Your instructions - Go through the records and write each one out again exactly.

[Items from a dataset]
:::::
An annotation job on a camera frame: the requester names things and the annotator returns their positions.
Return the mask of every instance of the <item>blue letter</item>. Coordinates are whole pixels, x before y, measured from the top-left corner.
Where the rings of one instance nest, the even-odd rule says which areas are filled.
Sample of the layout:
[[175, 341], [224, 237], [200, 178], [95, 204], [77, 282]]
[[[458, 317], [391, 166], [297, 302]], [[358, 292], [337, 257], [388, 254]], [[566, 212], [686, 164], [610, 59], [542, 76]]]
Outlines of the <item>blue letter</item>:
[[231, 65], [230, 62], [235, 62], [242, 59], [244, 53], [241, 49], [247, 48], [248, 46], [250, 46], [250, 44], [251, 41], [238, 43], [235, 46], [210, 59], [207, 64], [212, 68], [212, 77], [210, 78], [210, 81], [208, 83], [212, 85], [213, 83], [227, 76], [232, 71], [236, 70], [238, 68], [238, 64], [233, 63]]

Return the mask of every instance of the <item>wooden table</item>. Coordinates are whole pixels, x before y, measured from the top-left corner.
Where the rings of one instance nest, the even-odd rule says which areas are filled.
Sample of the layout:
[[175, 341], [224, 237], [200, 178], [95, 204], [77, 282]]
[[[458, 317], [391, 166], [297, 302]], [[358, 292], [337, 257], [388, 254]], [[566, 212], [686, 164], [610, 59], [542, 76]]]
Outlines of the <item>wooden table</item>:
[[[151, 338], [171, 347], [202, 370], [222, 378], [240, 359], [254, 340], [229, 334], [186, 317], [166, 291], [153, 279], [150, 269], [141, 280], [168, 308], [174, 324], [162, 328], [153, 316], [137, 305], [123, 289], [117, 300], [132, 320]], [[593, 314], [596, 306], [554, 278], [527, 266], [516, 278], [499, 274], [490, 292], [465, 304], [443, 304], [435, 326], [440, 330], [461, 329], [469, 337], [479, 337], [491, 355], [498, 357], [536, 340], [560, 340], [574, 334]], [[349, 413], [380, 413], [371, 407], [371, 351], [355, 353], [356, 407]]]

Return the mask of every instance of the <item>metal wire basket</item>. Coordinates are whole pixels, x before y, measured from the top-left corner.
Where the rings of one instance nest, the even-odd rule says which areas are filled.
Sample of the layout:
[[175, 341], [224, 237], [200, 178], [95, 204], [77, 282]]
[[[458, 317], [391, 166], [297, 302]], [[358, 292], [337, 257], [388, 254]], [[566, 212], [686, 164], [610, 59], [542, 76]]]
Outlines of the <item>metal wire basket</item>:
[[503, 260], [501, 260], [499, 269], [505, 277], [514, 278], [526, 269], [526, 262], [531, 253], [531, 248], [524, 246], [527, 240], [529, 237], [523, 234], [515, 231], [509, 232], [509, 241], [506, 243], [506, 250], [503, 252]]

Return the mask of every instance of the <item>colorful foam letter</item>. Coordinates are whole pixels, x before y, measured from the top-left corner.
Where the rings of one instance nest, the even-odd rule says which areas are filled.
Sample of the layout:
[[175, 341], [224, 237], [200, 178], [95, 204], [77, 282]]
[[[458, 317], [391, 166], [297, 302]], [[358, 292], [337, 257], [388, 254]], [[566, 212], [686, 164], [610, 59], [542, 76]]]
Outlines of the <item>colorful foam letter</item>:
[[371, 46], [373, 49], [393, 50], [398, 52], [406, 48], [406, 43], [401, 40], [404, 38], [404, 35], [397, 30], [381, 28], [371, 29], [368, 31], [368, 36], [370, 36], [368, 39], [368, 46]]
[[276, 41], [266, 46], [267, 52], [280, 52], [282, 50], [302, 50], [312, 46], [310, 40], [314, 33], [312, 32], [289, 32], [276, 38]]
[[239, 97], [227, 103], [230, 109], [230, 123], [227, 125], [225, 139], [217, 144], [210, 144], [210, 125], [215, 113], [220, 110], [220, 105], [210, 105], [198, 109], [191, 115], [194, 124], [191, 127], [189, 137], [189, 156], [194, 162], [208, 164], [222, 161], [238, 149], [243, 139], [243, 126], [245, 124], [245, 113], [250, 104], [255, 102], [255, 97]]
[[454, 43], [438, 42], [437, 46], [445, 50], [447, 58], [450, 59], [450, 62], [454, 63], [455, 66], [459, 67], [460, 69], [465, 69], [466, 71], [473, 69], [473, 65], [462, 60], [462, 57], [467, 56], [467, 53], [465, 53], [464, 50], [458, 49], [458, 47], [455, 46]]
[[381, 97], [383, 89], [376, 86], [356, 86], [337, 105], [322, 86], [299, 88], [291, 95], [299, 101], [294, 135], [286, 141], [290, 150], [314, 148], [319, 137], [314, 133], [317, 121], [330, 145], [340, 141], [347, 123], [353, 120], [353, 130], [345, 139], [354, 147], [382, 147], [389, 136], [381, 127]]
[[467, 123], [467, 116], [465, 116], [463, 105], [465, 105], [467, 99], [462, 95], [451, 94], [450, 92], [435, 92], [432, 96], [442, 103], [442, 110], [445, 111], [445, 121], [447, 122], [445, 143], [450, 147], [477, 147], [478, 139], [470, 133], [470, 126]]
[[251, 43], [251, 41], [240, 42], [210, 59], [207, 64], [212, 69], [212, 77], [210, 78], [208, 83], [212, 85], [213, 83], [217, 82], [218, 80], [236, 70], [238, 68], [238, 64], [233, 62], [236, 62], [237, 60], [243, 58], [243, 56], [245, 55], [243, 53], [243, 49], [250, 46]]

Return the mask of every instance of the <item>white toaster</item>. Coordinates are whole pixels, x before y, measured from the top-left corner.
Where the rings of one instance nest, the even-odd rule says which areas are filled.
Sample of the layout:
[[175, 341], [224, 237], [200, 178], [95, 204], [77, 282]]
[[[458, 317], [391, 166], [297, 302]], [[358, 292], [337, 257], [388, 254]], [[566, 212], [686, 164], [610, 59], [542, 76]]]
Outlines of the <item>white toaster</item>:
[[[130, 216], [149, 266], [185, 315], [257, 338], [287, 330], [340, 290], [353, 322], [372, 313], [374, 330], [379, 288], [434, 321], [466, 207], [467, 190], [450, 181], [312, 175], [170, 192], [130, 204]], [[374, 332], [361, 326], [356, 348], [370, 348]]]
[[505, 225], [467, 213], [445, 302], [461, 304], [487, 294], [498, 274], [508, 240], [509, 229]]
:::::
Response to this task -
An annotation job on a camera frame: the requester names things and the annotator returns their positions.
Return the mask of every instance of the <item>blue letter</item>. Coordinates are whole pixels, x before y, measured from the top-left corner.
Where the rings of one instance nest, the even-odd rule says which areas are filled.
Sample of the layout:
[[175, 341], [224, 237], [200, 178], [95, 204], [77, 282]]
[[[458, 317], [391, 166], [297, 302]], [[358, 292], [337, 257], [388, 254]], [[566, 212], [686, 164], [610, 59], [542, 76]]]
Outlines of the <item>blue letter</item>:
[[231, 65], [230, 62], [235, 62], [242, 59], [244, 53], [241, 49], [247, 48], [248, 46], [250, 46], [250, 44], [251, 41], [238, 43], [235, 46], [210, 59], [207, 64], [212, 68], [212, 77], [210, 78], [210, 81], [208, 83], [212, 85], [213, 83], [227, 76], [232, 71], [236, 70], [238, 68], [238, 64], [233, 63]]

Return the mask of every instance of the <item>wooden table</item>. Coordinates are whole pixels, x before y, measured from the top-left corner.
Where the rings of one instance nest, the even-odd rule says which areas are filled.
Sample of the layout:
[[175, 341], [224, 237], [200, 178], [95, 204], [77, 282]]
[[[458, 317], [391, 166], [297, 302]], [[358, 292], [337, 257], [388, 254]], [[566, 212], [686, 164], [610, 59], [542, 76]]]
Outlines of the <item>wooden table</item>:
[[[151, 338], [171, 347], [202, 370], [222, 378], [240, 359], [254, 340], [229, 334], [186, 317], [166, 291], [153, 279], [150, 269], [141, 280], [168, 308], [174, 324], [162, 328], [153, 316], [137, 305], [123, 289], [117, 300], [132, 320]], [[593, 314], [596, 306], [554, 278], [527, 266], [516, 278], [499, 274], [490, 292], [465, 304], [443, 304], [435, 326], [440, 330], [461, 329], [469, 337], [479, 337], [491, 355], [498, 357], [536, 340], [560, 340], [574, 334]], [[349, 413], [380, 413], [371, 407], [371, 351], [355, 353], [356, 407]]]

Return the mask of every instance of the <item>metal wire basket</item>. Coordinates are whole pixels, x before y, measured from the top-left corner.
Where the rings of one instance nest, the even-odd rule says which areas are filled.
Sample of the layout:
[[175, 341], [224, 237], [200, 178], [95, 204], [77, 282]]
[[[458, 317], [391, 166], [297, 302]], [[358, 292], [337, 257], [388, 254]], [[566, 212], [686, 164], [610, 59], [542, 76]]]
Outlines of the <item>metal wire basket</item>:
[[503, 260], [501, 260], [499, 269], [505, 277], [514, 278], [526, 269], [526, 262], [531, 253], [531, 248], [524, 246], [527, 240], [529, 237], [523, 234], [515, 231], [509, 232], [509, 241], [506, 243], [506, 250], [503, 252]]

Return the mask of every instance of the <item>colorful foam letter</item>. Coordinates are whole pixels, x before y, measured from the top-left corner.
Where the rings of one instance nest, the even-odd rule says which areas are filled.
Sample of the layout:
[[175, 341], [224, 237], [200, 178], [95, 204], [77, 282]]
[[[458, 317], [391, 166], [297, 302]], [[358, 292], [337, 257], [388, 254]], [[566, 212], [686, 164], [610, 59], [542, 76]]]
Outlines of the <item>colorful foam letter</item>:
[[371, 46], [373, 49], [393, 50], [398, 52], [406, 48], [406, 43], [401, 40], [404, 38], [404, 35], [397, 30], [381, 28], [371, 29], [368, 31], [368, 36], [370, 36], [368, 39], [368, 46]]
[[276, 41], [266, 46], [267, 52], [280, 52], [282, 50], [302, 50], [312, 46], [310, 40], [314, 33], [312, 32], [289, 32], [276, 38]]
[[239, 97], [227, 103], [230, 109], [230, 123], [227, 125], [225, 139], [217, 144], [210, 144], [210, 125], [215, 113], [220, 110], [220, 105], [210, 105], [198, 109], [191, 115], [194, 124], [191, 127], [189, 137], [189, 156], [194, 162], [208, 164], [222, 161], [238, 149], [243, 139], [243, 126], [245, 124], [245, 113], [250, 104], [255, 102], [255, 97]]
[[454, 43], [438, 42], [437, 46], [445, 50], [447, 58], [450, 59], [450, 62], [454, 63], [455, 66], [459, 67], [460, 69], [465, 69], [466, 71], [473, 69], [473, 65], [462, 60], [462, 57], [467, 56], [467, 53], [465, 53], [464, 50], [458, 49], [458, 47], [455, 46]]
[[381, 97], [383, 89], [376, 86], [356, 86], [337, 105], [322, 86], [299, 88], [291, 95], [299, 101], [294, 135], [286, 141], [290, 150], [314, 148], [319, 137], [314, 133], [317, 121], [330, 145], [340, 141], [347, 123], [353, 120], [353, 130], [345, 139], [354, 147], [382, 147], [389, 136], [381, 127]]
[[467, 123], [467, 116], [465, 116], [463, 105], [465, 105], [467, 99], [462, 95], [451, 94], [450, 92], [435, 92], [432, 96], [442, 103], [442, 110], [445, 111], [445, 121], [447, 122], [445, 143], [450, 147], [477, 147], [478, 139], [470, 133], [470, 126]]
[[251, 43], [251, 41], [240, 42], [210, 59], [207, 64], [212, 69], [212, 77], [210, 78], [208, 83], [212, 85], [213, 83], [217, 82], [218, 80], [236, 70], [238, 68], [238, 64], [233, 62], [236, 62], [237, 60], [243, 58], [243, 56], [245, 55], [243, 53], [243, 49], [250, 46]]

Return the mask of every instance of the <item>white toaster</item>. Coordinates are whole pixels, x before y, measured from the top-left corner.
Where the rings of one instance nest, the even-odd rule says which areas are filled.
Sample of the layout:
[[175, 341], [224, 237], [200, 178], [95, 204], [77, 282]]
[[[458, 317], [391, 166], [297, 302]], [[358, 292], [337, 257], [388, 254]], [[566, 212], [686, 164], [610, 59], [542, 76]]]
Outlines of the <item>white toaster</item>:
[[[130, 216], [149, 266], [185, 315], [257, 338], [287, 330], [340, 290], [353, 322], [372, 313], [374, 330], [379, 288], [434, 321], [466, 207], [467, 190], [450, 181], [312, 175], [170, 192], [130, 204]], [[374, 332], [361, 326], [356, 348], [370, 348]]]
[[505, 225], [467, 213], [445, 302], [461, 304], [487, 294], [498, 274], [508, 240], [509, 229]]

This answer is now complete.